La consolidation de l’état de santé de Monsieur [W] [O] a été fixée au 16 août 2010 et la [5] a notifié à Monsieur [W] [O] que, sur avis de son médecin conseil, son taux d’incapacité permanente était fixé à 8% en réparation des :
« séquelles algiques et fonctionnelles modérées d’une compression du nerf cubital coude gauche opérée chez un droitier (…) ».
L’assuré a déclaré une rechute en date du 25 novembre 2013.
La consolidation de la rechute de l’état de santé de Monsieur [W] [O] a été fixée au 31 juillet 2015 et la [5] a notifié à Monsieur [W] [O] que, sur avis de son médecin conseil, son taux d’incapacité permanente était maintenu à 8%.
Un certificat médical de rechute a été établi le 16 novembre 2018 qui fait état de :
« MP54 Névralgie cubitale gauche opérée compliquée d’algodystrophie, aggravation des douleurs, suivi centre antidouleur, neuro stimulateur en discussion ».
Par courrier en date du 2 janvier 2019, la [5] a notifié à Monsieur [W] [O] la prise en charge de cette rechute au titre de la législation professionnelle.
La consolidation de la rechute de l’état de santé de Monsieur [W] [O] a été fixée au 30 septembre 2022.

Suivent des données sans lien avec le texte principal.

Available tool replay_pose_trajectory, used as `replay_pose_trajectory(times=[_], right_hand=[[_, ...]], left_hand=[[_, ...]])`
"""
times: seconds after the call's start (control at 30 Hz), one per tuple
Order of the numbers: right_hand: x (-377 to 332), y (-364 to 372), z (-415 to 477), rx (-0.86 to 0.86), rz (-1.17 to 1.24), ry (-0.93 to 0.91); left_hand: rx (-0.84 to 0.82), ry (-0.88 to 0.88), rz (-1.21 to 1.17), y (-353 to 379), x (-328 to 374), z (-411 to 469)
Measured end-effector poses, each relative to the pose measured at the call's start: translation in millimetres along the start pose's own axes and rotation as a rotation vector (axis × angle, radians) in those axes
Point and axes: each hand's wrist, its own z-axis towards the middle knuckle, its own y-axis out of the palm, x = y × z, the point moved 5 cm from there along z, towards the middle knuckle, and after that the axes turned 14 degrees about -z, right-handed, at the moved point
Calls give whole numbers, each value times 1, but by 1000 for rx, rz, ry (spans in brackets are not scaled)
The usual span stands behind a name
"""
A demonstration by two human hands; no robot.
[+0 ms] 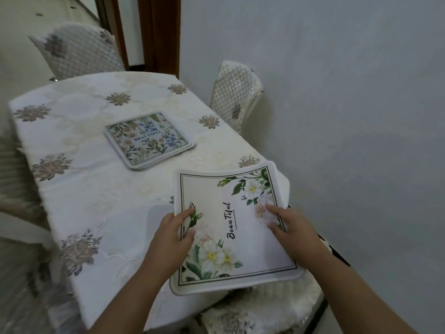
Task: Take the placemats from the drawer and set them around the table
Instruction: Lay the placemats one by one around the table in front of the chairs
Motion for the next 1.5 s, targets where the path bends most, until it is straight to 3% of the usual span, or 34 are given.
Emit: replay_pose_trajectory(times=[0.53, 1.07, 1.27, 1.33, 1.4, 1.5], right_hand=[[9, 104, 143, -383, -20, -427], [65, 190, 183, -376, 60, -363], [71, 201, 179, -346, 86, -362], [71, 200, 176, -310, 1, -318], [65, 195, 168, -188, -195, -317], [41, 209, 130, -227, -258, -655]], left_hand=[[347, -428, -79, 44, -68, -3], [502, -589, -186, 98, -137, 12], [596, -525, -161, 111, -140, 5], [614, -533, -22, 114, -145, 3], [585, -494, 349, 118, -143, 4], [326, -304, 561, 152, -128, 18]])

Par courrier en date du 17 février 2023, la [5] a notifié à Monsieur [W] [O] que, sur avis de son médecin conseil, son taux d’incapacité permanente était fixé à 10% en réparation d’une :
« aggravation de séquelles d’une rechute de névralgie cubitale gauche à type de perte de force et de limitation légère des amplitudes articulaires du poignet gauche chez un droitier ».
Monsieur [W] [O] a saisi la commission médicale de recours amiable en contestation de ce taux.
La commission médicale de recours amiable a, rendu une décision implicite de rejet puis aux termes d'une décision en date du 12 septembre 2023, rejeté le recours et maintenu le taux d’incapacité permanente à 10%.
Par requête en date du 18 août 2023, Monsieur [W] [O] a saisi le pôle social du tribunal judiciaire de Nîmes en contestation de cette décision de rejet.
Les parties ont été régulièrement convoquées à l'audience qui s'est tenue le 8 février 2024.
Aux termes de ses écritures, Monsieur [W] [O], représenté par son conseil, sollicite du tribunal de :
déclarer recevable son recours ; avant dire droit, ordonner une expertise médicale ; En tout état de cause,
dire que l’incidence professionnelle résultant de la pathologie l’affectant emporte la fixation d’un taux professionnel de 10 % ; statuer ce que de droit sur les dépens. A l'appui de ses prétentions, il affirme que le taux d’incapacité retenu par le médecin conseil et la commission médicale de recours amiable est sous-évalué.
Il expose qu’il résulte des pièces médicales versées aux débats que la [6] n’a pas pris en compte l’intégralité de ses contraintes liées au port d’un stimulateur : une cicatrice, le port d’un boîtier, un suivi annuel médical, des douleurs au niveau du dos, et la prise de Doliprane.
Il ajoute également que la [6] n’a pas pris en compte l'incidence professionnelle résultant de sa maladie professionnelle, alléguant de l’existence d’un préjudice professionnel subi, au motif qu’il a été déclaré inapte professionnellement à tout poste de son entreprise.